The switch was already installed, tested, fully configured and the banks started to test connectivity and integration in a process known as system integration testing (SIT), according to the National Switch Steering Committee chairperson William Kaunda.
Two months ago, there was only one level to go and that is to fully test transactions from bank to bank and settlements with RBM.
SIT is a level where the switch at National Switch is integrated to switches at member banks, a critical stage that requires detailed testing and benchmarking, and at least five banks were integrated and conducted detailed testing which lasted up to the end of September.
In a monthly national payment system report for October 2014 released yesterday, RBM said the country’s existing payments system has been stable, allowing undisrupted flow of funds in the economy.
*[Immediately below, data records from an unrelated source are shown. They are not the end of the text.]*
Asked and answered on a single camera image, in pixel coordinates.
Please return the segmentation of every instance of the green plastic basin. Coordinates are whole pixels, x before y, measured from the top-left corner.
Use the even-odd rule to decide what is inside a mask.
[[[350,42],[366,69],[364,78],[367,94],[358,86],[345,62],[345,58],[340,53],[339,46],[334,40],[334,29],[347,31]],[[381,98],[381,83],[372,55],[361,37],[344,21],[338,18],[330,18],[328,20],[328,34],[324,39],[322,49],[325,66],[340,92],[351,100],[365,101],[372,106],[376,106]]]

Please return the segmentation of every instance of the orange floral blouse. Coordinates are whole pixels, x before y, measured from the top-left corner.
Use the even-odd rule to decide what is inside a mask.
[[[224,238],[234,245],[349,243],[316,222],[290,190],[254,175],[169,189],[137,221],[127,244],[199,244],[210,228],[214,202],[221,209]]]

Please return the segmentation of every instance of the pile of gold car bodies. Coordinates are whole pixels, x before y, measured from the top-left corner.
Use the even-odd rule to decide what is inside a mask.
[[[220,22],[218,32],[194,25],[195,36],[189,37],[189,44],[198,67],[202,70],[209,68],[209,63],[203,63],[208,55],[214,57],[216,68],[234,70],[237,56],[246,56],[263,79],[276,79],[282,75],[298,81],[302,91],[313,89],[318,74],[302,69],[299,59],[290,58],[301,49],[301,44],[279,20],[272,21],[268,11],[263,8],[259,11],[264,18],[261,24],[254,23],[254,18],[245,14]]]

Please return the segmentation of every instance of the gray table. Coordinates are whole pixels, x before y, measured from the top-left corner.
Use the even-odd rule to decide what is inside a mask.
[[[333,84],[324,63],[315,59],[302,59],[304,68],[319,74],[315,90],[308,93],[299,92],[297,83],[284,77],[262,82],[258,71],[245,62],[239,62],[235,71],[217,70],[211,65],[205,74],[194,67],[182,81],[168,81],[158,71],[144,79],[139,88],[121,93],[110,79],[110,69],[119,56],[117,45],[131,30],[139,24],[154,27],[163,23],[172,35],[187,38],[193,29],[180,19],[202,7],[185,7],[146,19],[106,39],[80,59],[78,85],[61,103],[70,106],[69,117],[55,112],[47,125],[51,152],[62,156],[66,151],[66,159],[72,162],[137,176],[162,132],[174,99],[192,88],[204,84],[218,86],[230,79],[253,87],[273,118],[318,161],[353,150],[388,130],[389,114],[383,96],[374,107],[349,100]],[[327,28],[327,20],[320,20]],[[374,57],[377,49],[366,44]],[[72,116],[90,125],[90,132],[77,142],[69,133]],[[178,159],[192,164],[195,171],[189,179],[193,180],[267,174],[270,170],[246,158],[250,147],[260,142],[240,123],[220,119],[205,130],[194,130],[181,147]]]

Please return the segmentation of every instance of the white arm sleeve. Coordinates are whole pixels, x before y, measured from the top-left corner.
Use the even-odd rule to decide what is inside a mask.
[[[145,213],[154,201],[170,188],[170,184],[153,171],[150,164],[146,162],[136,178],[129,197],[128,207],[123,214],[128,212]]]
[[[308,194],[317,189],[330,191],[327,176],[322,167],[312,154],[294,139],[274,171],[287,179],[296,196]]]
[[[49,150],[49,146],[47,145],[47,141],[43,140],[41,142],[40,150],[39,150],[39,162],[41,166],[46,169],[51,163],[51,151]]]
“The total volume of daily transactions passing through national payments system declined by 21.7 percent to 207 452 in September 2014 from 264 870 in August 2014,” said the report, attributing the decrease in payments activity to seasonal economic factors.
Nat Switch, largely funded by the World Bank through part of a five-year loan amounting to $28.2 million (K14.5 billion, at the current exchange rates) under the Financial Sector Technical Assistance Project (Fstap), will interconnect banking operations and financial transactions through automated teller machines (ATMs), point of sale (POS) devices, mobile banking, e-banking transactions, Visa and MasterCard gateway and other over-the-counter transactions.
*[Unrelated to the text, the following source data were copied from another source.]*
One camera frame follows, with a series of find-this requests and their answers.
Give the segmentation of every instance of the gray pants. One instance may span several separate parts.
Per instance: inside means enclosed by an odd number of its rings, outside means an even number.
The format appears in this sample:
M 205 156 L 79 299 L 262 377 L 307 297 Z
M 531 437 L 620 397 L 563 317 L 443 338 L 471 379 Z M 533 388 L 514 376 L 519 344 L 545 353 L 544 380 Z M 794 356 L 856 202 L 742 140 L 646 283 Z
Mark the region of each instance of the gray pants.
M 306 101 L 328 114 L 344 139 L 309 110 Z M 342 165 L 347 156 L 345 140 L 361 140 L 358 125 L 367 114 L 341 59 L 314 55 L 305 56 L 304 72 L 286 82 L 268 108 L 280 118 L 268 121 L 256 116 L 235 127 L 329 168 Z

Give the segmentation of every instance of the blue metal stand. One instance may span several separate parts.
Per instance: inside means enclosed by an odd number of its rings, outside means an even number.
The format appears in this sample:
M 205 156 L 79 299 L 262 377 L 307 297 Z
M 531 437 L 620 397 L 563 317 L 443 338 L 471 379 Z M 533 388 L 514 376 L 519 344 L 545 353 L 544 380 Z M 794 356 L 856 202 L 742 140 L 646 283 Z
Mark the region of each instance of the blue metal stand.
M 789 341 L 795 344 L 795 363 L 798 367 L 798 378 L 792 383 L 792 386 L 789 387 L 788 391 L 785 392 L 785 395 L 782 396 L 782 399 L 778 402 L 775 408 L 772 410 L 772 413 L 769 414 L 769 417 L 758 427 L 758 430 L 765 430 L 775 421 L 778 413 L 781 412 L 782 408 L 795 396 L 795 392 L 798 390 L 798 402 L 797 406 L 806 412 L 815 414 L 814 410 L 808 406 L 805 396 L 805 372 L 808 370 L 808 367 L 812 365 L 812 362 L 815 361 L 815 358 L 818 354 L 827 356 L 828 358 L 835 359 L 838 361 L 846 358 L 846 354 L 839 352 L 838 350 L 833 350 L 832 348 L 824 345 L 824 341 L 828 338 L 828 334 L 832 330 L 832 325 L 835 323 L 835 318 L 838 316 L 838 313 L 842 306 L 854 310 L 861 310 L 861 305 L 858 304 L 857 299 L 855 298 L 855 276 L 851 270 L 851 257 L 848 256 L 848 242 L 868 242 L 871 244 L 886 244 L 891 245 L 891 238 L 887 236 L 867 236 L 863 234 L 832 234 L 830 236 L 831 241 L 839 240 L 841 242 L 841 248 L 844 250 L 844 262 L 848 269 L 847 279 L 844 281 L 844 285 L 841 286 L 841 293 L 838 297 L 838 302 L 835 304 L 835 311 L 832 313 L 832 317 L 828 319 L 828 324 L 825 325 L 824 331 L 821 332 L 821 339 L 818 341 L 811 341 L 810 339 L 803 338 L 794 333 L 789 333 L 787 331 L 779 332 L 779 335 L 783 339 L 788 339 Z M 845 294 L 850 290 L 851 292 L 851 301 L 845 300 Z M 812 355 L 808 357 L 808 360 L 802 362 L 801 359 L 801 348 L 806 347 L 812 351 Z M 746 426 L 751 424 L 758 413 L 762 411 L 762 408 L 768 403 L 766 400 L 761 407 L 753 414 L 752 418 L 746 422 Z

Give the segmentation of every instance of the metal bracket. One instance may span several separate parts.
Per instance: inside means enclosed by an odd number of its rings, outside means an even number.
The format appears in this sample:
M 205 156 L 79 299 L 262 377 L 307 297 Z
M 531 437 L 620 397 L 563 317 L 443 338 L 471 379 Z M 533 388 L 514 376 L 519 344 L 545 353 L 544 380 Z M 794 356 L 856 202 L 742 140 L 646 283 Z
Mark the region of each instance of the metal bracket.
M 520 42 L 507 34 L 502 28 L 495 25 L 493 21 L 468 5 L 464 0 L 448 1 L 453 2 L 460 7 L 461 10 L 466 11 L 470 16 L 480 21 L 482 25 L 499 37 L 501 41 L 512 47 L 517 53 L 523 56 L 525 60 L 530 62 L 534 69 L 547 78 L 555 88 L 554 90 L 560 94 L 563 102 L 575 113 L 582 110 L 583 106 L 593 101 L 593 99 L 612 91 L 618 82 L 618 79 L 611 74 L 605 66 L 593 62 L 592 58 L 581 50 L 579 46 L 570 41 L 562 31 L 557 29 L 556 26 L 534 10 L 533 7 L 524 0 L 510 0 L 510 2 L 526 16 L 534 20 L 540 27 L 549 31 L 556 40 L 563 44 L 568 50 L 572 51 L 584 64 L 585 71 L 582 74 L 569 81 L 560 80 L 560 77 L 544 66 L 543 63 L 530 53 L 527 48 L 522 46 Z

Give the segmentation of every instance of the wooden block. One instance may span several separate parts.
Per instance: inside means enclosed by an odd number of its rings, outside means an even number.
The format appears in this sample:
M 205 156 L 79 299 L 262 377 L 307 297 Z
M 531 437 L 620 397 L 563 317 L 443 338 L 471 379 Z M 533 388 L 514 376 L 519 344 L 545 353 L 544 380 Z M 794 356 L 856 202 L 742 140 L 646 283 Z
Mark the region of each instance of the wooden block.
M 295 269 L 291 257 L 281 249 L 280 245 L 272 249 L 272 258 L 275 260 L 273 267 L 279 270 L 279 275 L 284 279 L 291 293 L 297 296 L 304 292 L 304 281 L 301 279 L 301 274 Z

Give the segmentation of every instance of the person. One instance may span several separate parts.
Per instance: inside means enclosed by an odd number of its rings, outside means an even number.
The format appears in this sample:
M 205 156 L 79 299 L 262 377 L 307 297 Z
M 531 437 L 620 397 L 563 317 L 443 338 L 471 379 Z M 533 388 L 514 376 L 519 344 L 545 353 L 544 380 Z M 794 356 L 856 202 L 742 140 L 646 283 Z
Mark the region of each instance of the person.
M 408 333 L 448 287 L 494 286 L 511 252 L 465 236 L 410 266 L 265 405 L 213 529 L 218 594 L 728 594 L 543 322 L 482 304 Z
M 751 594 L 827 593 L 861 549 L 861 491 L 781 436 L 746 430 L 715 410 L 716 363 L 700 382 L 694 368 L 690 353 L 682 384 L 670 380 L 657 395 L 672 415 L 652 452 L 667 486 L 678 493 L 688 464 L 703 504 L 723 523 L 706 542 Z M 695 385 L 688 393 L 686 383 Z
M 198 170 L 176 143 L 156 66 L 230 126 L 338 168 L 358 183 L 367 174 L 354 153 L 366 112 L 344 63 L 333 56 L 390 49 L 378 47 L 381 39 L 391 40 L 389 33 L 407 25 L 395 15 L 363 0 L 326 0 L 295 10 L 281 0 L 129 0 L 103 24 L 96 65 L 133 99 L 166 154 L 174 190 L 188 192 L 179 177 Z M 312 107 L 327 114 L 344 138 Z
Hitherto, Malawi did not have a National Switch and it was only four listed banks, National Bank of Malawi, NBS Bank, FMB and Standard Bank, which are interconnected through Visa net controlled in the US.
In the report, RBM said daily average volume for cross-border transactions jumped by 4.5 percent to 23 in October 2014 from 22 in September 2014.
“This is a reflection of the increasing confidence in cross-border payment systems amongst banks,” said the RBM report.
Initially, the Nat Switch was supposed to go live in March this year, but Kaunda said the delay was mainly on premises that are housing the National Switch which led the contractor to delay by three months, pushing all configuration activities further in the year. There was another delay on installation of data network connectivity between banks and the National Switch.